Facts and Procedural History
[2] J.T. (“Mother”) and Father are the parents of I.S., born July 20, 2008; and J.S., born May 13, 2011. Mother was the custodial parent of Children, and Father exercised parenting time every other weekend and one evening a week. Father is married to A.S. (“Stepmother”), who has one daughter (“Stepsister”) who lives with Father and Stepmother.
[3] On September 3, 2019, the Department of Child Services (“DCS”) received a report that J.S., then eight years old, had reported that I.S., then eleven years old, had touched him inappropriately in a sexual manner. DCS conducted an investigation, including interviews with Children, Mother, and Father, during which I.S. admitted she touched J.S. inappropriately while at Mother's home. On September 5, 2019, DCS removed Children from Mother's home and placed J.S. with Father. I.S. was placed first with other relatives, and then ended up in shelter care at Courage Center because no options for relative care existed at which there were no younger children.
[4] On September 9, 2019, DCS filed a petition alleging Children were CHINS. The juvenile court held a fact-finding hearing on the CHINS petition on December 18, 2019. Mother admitted Children were CHINS at that hearing. The juvenile court took the admission under advisement until the completion of Father's fact-finding hearing on December 23, 2019. Father was present at both fact-finding hearings and stipulated to the Children's statements during their interviews, which included J.S.'s allegation of sexual abuse and I.S.'s admission that she was the perpetrator of that sexual abuse, but Father denied Children were CHINS. He proposed the custody arrangement be changed so that Children could live with him, Stepmother, and Stepsister. Father testified he planned to engage Children with therapists who were covered by his insurance.

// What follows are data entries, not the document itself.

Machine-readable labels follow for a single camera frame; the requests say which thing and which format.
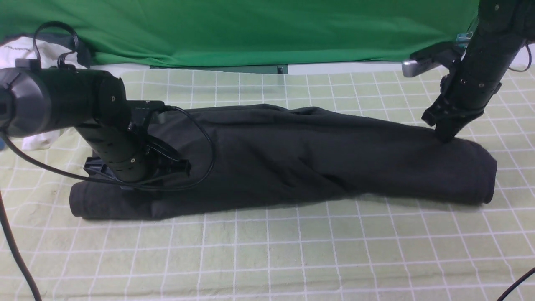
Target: table surface
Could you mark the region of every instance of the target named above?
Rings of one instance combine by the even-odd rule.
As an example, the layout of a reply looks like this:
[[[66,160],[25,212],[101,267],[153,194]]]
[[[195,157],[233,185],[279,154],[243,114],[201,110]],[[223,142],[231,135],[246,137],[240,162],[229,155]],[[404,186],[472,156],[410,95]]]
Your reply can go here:
[[[183,108],[270,103],[425,126],[444,70],[261,75],[124,73],[129,99]],[[480,209],[365,196],[284,209],[89,222],[71,215],[76,181],[0,153],[0,185],[19,248],[45,300],[496,300],[535,266],[535,73],[509,72],[460,137],[497,159]],[[89,147],[69,130],[31,156],[83,175]],[[0,299],[30,300],[0,240]],[[527,281],[508,300],[530,300]]]

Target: black wire
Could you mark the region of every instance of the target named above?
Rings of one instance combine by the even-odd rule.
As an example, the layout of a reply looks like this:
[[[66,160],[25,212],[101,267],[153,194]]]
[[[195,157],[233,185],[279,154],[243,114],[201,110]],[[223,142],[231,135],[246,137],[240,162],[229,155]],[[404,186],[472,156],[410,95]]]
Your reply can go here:
[[[532,58],[532,55],[531,55],[530,44],[526,44],[525,47],[526,47],[526,50],[528,51],[528,58],[529,58],[528,66],[526,67],[526,69],[524,69],[524,70],[516,70],[516,69],[513,69],[513,68],[509,67],[509,70],[515,71],[515,72],[526,72],[527,70],[529,70],[531,68],[531,63],[532,63],[533,58]]]
[[[33,48],[34,48],[34,51],[35,51],[36,59],[39,62],[39,64],[41,64],[41,54],[39,53],[39,48],[37,48],[37,34],[40,31],[42,31],[43,29],[47,29],[47,28],[50,28],[50,27],[58,27],[58,28],[66,30],[67,32],[69,32],[71,34],[72,40],[74,42],[74,50],[72,50],[71,52],[67,52],[67,53],[61,54],[58,57],[58,61],[57,61],[58,67],[63,67],[65,65],[65,58],[68,55],[73,54],[73,53],[77,52],[80,49],[80,39],[78,38],[78,34],[74,30],[74,28],[72,28],[71,26],[69,26],[66,23],[63,23],[63,22],[60,22],[60,21],[50,21],[50,22],[46,22],[46,23],[42,24],[35,31],[34,37],[33,37]]]
[[[504,301],[505,298],[514,291],[522,282],[526,281],[531,275],[535,274],[535,268],[531,269],[529,272],[525,273],[522,277],[520,277],[515,283],[513,283],[501,296],[498,298],[497,301]]]
[[[23,151],[21,151],[14,143],[13,141],[11,141],[9,139],[9,137],[6,135],[5,132],[1,132],[0,133],[0,138],[2,138],[5,142],[5,144],[16,154],[18,155],[19,157],[21,157],[23,160],[37,166],[37,167],[40,167],[44,170],[47,170],[47,171],[51,171],[51,172],[54,172],[56,174],[59,174],[59,175],[62,175],[62,176],[65,176],[65,177],[69,177],[69,178],[73,178],[73,179],[77,179],[77,180],[82,180],[82,181],[88,181],[88,182],[95,182],[95,183],[101,183],[101,184],[111,184],[111,185],[118,185],[118,186],[124,186],[124,187],[131,187],[131,188],[135,188],[135,189],[140,189],[140,190],[152,190],[152,191],[180,191],[180,190],[187,190],[187,189],[191,189],[193,188],[194,186],[196,185],[199,185],[200,182],[204,181],[209,175],[210,173],[212,172],[212,169],[213,169],[213,166],[215,165],[216,163],[216,146],[215,144],[213,143],[212,139],[210,138],[210,136],[208,135],[208,133],[206,132],[206,130],[195,120],[195,118],[188,112],[186,112],[185,110],[181,109],[181,108],[178,108],[178,107],[167,107],[167,110],[174,110],[174,111],[179,111],[181,113],[183,113],[184,115],[186,115],[186,117],[188,117],[194,124],[195,126],[197,126],[197,128],[203,133],[204,137],[206,138],[206,140],[208,141],[208,143],[210,144],[210,148],[211,148],[211,152],[212,152],[212,159],[211,159],[211,162],[210,162],[210,165],[208,167],[208,169],[206,170],[206,172],[204,173],[204,175],[196,182],[194,183],[191,183],[191,184],[188,184],[188,185],[183,185],[183,186],[149,186],[149,185],[140,185],[140,184],[133,184],[133,183],[126,183],[126,182],[120,182],[120,181],[116,181],[116,180],[106,180],[106,179],[99,179],[99,178],[90,178],[90,177],[84,177],[84,176],[79,176],[79,175],[76,175],[76,174],[72,174],[70,172],[67,172],[67,171],[64,171],[64,170],[60,170],[60,169],[57,169],[57,168],[54,168],[52,166],[49,166],[49,165],[46,165],[45,163],[42,163],[42,162],[39,162],[37,160],[35,160],[34,158],[28,156],[27,154],[25,154]]]
[[[7,245],[9,246],[9,250],[11,250],[11,254],[13,254],[13,257],[15,258],[15,262],[17,263],[17,266],[19,266],[19,269],[24,275],[26,282],[30,286],[30,290],[32,291],[32,295],[35,301],[41,301],[42,299],[41,299],[41,294],[39,293],[39,288],[37,288],[37,284],[35,284],[35,281],[32,278],[30,271],[26,267],[26,264],[24,264],[24,260],[22,259],[22,256],[20,255],[19,248],[17,248],[17,243],[15,243],[15,238],[13,237],[13,232],[11,231],[11,227],[9,226],[9,220],[7,219],[7,214],[5,212],[4,202],[2,200],[1,194],[0,194],[0,223],[2,224],[2,229],[4,230],[4,235],[7,241]]]

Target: green cloth
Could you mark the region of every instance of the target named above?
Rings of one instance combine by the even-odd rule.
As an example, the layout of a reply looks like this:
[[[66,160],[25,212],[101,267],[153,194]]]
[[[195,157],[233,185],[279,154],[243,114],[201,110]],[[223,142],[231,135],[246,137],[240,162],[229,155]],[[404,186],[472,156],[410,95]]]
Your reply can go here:
[[[94,64],[399,61],[465,32],[477,0],[3,0],[0,34],[73,26]]]

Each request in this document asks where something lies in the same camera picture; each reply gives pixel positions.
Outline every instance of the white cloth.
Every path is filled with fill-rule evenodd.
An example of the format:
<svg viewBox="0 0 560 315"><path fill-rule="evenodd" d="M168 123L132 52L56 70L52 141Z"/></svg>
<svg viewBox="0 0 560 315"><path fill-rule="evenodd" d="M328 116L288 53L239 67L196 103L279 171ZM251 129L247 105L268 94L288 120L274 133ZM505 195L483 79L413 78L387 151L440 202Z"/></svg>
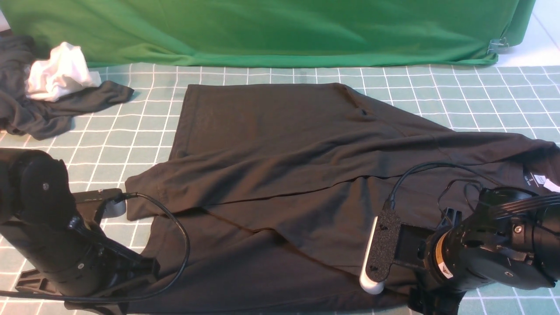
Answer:
<svg viewBox="0 0 560 315"><path fill-rule="evenodd" d="M89 71L82 49L64 42L50 51L49 60L33 63L27 97L57 101L61 96L99 85L101 77L98 72Z"/></svg>

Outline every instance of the cable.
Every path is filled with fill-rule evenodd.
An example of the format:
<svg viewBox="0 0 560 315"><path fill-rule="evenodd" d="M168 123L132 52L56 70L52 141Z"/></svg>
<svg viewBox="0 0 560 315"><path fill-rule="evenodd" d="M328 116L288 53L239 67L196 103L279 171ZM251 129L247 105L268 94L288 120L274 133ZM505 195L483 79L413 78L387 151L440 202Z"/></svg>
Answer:
<svg viewBox="0 0 560 315"><path fill-rule="evenodd" d="M477 191L478 194L480 194L480 192L482 191L482 189L484 189L484 186L482 186L481 182L478 182L479 186L475 186L473 183L468 183L463 187L463 196L465 196L465 202L466 204L469 206L470 210L474 213L476 211L476 209L470 204L469 201L469 196L467 196L467 192L466 189L469 188L469 186L474 187Z"/></svg>
<svg viewBox="0 0 560 315"><path fill-rule="evenodd" d="M451 186L453 186L453 184L455 184L456 182L465 182L468 183L465 185L465 187L463 187L463 194L465 196L465 200L466 200L466 204L469 205L470 209L474 212L473 207L470 205L469 203L469 199L466 196L466 188L468 187L468 185L473 185L474 184L478 184L479 187L474 186L479 192L482 190L483 186L482 183L478 180L475 179L454 179L452 181L449 182L449 184L447 184L447 187L445 187L444 191L441 193L441 195L437 198L437 208L438 210L441 212L441 214L443 215L443 217L447 220L447 222L453 226L454 223L451 221L451 219L449 218L449 216L447 215L447 213L441 208L440 206L440 201L443 198L443 196L445 194L447 194L447 192L449 191L449 189L451 189Z"/></svg>
<svg viewBox="0 0 560 315"><path fill-rule="evenodd" d="M422 164L418 164L412 168L410 168L409 170L407 170L400 178L399 180L396 182L395 186L393 186L393 190L391 191L391 193L389 194L387 200L385 201L384 204L384 208L387 208L389 210L394 210L395 209L395 195L396 195L396 191L399 189L400 185L402 184L402 182L404 181L404 179L408 176L411 175L412 173L419 173L419 172L423 172L426 170L430 170L430 169L434 169L434 168L460 168L463 170L466 170L468 172L471 172L479 177L482 177L484 179L486 179L487 181L493 183L494 185L497 186L502 186L503 184L478 172L475 171L467 166L463 166L463 165L459 165L459 164L455 164L455 163L450 163L450 162L427 162L427 163L422 163Z"/></svg>
<svg viewBox="0 0 560 315"><path fill-rule="evenodd" d="M169 284L167 284L164 288L162 288L162 289L160 289L160 290L158 290L154 293L148 293L148 294L140 295L140 296L137 296L137 297L121 297L121 298L68 297L68 296L54 295L54 294L22 293L22 292L14 292L14 291L0 291L0 296L9 297L9 298L41 299L41 300L65 301L65 302L74 302L74 303L99 303L99 304L101 304L101 303L129 303L129 302L151 299L151 298L155 297L156 295L159 295L159 294L163 293L164 291L169 289L171 286L173 286L177 282L177 280L179 279L179 277L181 276L183 271L185 270L186 264L189 261L190 239L189 239L189 235L187 234L187 232L185 230L185 227L171 213L171 211L169 211L169 209L167 209L167 207L165 207L158 200L156 200L156 199L154 199L154 198L152 198L148 195L136 192L136 193L124 193L124 194L122 194L122 197L124 197L124 199L140 197L140 198L144 198L144 199L152 202L154 205L159 207L161 209L161 211L163 211L169 217L169 219L171 219L171 221L173 221L177 225L177 227L181 231L181 234L183 235L183 238L185 240L185 256L183 258L183 262L181 264L181 267L179 267L179 270L178 270L177 274L175 275L175 277L173 277L173 279L171 280L171 282L169 282Z"/></svg>

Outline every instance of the green backdrop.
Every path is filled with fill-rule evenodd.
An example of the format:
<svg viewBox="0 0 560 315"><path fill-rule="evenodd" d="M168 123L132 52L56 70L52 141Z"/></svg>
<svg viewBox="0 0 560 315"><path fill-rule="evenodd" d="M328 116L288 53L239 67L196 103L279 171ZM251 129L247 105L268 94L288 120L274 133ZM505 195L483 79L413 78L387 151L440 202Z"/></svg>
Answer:
<svg viewBox="0 0 560 315"><path fill-rule="evenodd" d="M91 66L491 64L522 41L535 0L2 0L38 53L67 41Z"/></svg>

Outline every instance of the black cloth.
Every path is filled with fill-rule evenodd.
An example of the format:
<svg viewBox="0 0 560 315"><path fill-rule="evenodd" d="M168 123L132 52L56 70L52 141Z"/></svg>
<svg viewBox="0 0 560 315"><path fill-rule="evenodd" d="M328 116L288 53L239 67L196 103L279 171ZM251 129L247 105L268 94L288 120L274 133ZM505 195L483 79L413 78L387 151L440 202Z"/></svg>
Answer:
<svg viewBox="0 0 560 315"><path fill-rule="evenodd" d="M37 140L67 132L72 117L98 112L132 97L129 87L105 81L99 87L63 96L56 102L27 98L25 81L35 61L30 36L0 39L0 128L13 135L29 134Z"/></svg>
<svg viewBox="0 0 560 315"><path fill-rule="evenodd" d="M403 303L408 270L367 295L358 275L372 220L410 167L448 161L509 186L547 193L526 172L558 183L558 147L514 133L454 132L341 84L187 89L170 160L127 179L163 202L194 239L188 270L167 294L131 312L351 311ZM435 228L437 198L461 169L408 177L396 196L405 223ZM487 187L492 185L477 178ZM476 201L475 192L470 196ZM463 187L441 202L470 214ZM131 200L128 219L162 212ZM158 216L145 254L168 275L180 234Z"/></svg>

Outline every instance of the grid mat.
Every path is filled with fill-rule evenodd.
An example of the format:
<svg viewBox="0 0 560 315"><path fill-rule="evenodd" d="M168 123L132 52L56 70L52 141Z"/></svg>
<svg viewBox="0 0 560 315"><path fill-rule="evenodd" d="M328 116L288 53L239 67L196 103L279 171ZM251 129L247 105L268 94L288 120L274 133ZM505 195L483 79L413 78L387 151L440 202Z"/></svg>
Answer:
<svg viewBox="0 0 560 315"><path fill-rule="evenodd" d="M323 84L340 82L375 99L456 131L516 132L560 143L560 66L389 68L214 68L130 64L96 69L104 80L130 86L132 101L74 119L73 130L36 141L0 134L0 146L40 149L68 165L73 192L120 187L131 175L169 157L189 84ZM117 242L140 252L151 219L104 220ZM0 238L0 289L32 266ZM560 314L560 289L514 290L492 285L470 292L460 315ZM60 302L0 298L0 315L66 315ZM372 311L356 314L374 314ZM412 314L408 308L375 314Z"/></svg>

[5] However, at the time of Father's proposal, Children had been active in individual therapy for approximately two-and-one-half months. I.S. was working with a Credentialed Sexually Abusive Youth Clinician (“CSAYC”) to address sexually maladaptive behavior, and J.S. was working with a therapist who specializes in trauma. Under Father's plan, the Children would have to change therapists, which was not recommended by their current therapists because doing so would slow the progress already made in therapy.
[6] Children's therapists also agreed it would not be in either child's best interests for Children to live in the same house. J.S.'s therapist testified that J.S. had not “made much progress towards reconciling his negative emotions about the abuse” and “he needs to work through that ․ those anger feelings that he has before he can go back to living with [I.S.].” (Tr. Vol. II at 79.) I.S.'s therapist recommended that her “treatment be completed before they're placed together” because “[i]f [I.S.] has shown inappropriate behaviors in the past, which she reportedly has, then it's ․ based on current research, unlikely that those behaviors would stop without the treatment having been completed.” (Id. at 70.)
[7] Father testified he had created a safety plan in the event Children were placed with him. In the plan, J.S. would have his own room, and I.S. would share a room with Stepsister. Father, who works in the evening, and Stepmother, who works during the day, would supervise Children by “watching them all day, every day.” (Id. at 46.) Father asked the juvenile court to not adjudicate Children as CHINS and grant him primary custody of Children. The juvenile court took the matter under advisement.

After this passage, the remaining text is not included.